START Information shown

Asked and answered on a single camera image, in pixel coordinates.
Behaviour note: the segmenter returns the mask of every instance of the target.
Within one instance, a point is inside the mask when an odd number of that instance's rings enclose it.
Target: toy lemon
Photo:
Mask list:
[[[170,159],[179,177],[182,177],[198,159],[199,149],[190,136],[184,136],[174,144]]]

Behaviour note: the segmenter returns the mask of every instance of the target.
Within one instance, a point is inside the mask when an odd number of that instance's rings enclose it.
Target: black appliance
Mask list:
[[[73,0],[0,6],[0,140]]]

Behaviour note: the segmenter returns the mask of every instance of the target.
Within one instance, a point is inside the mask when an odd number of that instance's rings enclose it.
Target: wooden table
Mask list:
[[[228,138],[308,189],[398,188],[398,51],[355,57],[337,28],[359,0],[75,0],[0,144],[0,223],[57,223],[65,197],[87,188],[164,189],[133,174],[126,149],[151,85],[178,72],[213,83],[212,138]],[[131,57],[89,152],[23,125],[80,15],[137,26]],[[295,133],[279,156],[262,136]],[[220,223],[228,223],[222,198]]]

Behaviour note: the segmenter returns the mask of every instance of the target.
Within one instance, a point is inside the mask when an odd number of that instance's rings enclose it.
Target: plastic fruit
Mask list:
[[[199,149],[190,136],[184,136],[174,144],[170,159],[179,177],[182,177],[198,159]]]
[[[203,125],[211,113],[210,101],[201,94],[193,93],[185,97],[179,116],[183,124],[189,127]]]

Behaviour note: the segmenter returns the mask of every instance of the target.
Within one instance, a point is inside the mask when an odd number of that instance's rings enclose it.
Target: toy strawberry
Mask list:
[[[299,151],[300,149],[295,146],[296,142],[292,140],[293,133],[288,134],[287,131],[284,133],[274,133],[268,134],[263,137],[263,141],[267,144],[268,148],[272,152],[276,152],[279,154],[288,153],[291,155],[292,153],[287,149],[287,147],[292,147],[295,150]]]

END Information shown
START Information shown

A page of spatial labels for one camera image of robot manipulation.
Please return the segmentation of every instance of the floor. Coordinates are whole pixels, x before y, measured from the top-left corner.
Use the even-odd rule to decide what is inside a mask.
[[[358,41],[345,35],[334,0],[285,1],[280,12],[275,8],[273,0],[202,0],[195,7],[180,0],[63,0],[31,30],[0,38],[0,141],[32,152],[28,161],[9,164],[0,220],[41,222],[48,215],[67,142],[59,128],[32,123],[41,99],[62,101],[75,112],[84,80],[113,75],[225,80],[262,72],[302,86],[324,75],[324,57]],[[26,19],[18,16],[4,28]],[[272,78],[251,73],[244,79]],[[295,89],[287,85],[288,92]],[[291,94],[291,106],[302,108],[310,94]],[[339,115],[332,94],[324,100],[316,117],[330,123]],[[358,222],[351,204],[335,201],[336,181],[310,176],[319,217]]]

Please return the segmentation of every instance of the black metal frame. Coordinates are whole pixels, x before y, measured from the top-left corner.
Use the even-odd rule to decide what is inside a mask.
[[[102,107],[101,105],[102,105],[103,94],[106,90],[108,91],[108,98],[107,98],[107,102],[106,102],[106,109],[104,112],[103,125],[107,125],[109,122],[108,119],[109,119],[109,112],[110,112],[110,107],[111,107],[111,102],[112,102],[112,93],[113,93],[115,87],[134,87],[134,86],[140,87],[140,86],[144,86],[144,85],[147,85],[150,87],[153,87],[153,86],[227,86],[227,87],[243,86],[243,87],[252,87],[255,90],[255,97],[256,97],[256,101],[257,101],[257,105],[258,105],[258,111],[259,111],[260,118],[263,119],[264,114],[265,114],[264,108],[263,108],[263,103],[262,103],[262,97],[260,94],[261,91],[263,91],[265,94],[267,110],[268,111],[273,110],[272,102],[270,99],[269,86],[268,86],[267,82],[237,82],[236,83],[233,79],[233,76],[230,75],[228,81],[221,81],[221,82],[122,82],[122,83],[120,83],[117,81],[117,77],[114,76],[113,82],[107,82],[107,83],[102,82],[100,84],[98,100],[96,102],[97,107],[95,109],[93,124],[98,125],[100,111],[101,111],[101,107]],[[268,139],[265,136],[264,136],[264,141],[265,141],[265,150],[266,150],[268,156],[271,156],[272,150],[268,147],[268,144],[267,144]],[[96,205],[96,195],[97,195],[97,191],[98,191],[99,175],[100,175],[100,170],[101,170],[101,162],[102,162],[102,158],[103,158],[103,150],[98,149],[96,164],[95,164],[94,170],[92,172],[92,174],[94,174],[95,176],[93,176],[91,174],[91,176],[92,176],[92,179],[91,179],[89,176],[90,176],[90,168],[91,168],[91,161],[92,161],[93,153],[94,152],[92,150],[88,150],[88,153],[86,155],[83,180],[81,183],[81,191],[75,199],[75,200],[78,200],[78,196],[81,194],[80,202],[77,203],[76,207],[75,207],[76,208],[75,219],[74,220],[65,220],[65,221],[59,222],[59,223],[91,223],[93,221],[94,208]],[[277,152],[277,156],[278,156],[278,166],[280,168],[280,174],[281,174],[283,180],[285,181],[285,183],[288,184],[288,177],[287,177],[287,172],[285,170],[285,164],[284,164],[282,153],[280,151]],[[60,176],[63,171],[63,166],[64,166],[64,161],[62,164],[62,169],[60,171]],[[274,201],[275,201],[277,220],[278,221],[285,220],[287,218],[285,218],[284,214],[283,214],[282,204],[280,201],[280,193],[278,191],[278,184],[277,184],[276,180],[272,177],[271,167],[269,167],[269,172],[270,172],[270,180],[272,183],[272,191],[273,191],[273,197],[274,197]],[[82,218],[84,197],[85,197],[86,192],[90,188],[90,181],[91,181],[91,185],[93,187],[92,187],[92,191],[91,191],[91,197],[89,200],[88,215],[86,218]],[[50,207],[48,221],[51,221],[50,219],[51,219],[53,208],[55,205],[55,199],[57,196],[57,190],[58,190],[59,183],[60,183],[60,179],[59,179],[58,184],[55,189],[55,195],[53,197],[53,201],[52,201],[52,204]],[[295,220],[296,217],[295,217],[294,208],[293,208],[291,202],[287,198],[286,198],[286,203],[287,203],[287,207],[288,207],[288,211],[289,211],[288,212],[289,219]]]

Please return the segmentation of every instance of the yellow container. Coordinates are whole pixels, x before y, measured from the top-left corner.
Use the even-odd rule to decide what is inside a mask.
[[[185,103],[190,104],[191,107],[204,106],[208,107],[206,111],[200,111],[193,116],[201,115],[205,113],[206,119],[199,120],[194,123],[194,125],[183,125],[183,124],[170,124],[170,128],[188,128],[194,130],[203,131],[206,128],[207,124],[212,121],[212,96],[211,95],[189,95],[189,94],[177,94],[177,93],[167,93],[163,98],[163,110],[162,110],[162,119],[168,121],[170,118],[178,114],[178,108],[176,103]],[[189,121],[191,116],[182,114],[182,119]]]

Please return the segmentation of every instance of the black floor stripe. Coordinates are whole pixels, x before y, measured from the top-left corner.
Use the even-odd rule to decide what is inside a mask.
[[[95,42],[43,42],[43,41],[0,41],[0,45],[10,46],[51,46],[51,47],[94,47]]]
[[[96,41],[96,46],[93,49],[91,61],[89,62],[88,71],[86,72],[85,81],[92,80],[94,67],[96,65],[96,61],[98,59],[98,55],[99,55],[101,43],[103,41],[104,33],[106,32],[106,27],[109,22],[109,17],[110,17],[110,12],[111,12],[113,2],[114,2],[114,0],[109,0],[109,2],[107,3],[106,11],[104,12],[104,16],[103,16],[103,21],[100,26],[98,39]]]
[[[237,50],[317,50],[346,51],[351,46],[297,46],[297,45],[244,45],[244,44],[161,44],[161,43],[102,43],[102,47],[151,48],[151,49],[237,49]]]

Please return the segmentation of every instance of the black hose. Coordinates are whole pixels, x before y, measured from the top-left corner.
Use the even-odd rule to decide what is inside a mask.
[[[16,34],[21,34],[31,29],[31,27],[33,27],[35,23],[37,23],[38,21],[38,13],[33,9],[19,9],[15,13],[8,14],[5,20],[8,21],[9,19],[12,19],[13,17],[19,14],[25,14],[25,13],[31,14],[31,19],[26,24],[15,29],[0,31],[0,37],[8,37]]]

END Information shown
START Information shown

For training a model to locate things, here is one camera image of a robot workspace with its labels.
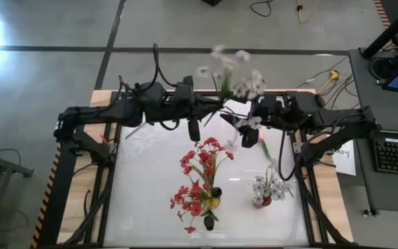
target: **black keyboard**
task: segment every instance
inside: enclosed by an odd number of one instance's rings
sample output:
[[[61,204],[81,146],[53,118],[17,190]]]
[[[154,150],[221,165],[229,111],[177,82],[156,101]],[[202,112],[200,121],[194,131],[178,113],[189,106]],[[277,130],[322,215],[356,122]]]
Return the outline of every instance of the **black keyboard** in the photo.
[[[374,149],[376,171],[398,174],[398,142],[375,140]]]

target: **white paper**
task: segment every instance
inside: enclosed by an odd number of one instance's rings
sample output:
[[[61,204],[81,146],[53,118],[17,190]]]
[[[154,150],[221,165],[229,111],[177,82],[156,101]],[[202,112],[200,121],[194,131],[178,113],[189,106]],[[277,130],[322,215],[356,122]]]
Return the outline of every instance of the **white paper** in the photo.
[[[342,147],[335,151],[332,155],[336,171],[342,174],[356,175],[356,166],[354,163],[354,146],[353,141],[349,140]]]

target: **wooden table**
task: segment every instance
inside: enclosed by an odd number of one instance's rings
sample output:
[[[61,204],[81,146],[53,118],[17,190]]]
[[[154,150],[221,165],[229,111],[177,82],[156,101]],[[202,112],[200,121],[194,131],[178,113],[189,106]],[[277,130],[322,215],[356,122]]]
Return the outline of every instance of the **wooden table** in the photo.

END Information shown

--- Problem to solve ---
The lines to show are those in the data above that include "pixels".

--- Answer box ---
Please return the segmentation of every instance of the floor. Coordinates are whole pixels, x before y, measured from the top-left corner.
Please return the segmentation of every instance of the black metal frame. Coordinates are whole pixels, x before y, measured from the top-left corner.
Please return the segmentation of every instance of the yellow container. Coordinates are whole pixels, x before y, measured from the top-left corner.
Please return the segmentation of every instance of the black floor stripe. Coordinates are whole pixels, x before y, measured from the top-left corner.
Please return the segmentation of every instance of the black hose. Coordinates are whole pixels, x before y, measured from the top-left corner.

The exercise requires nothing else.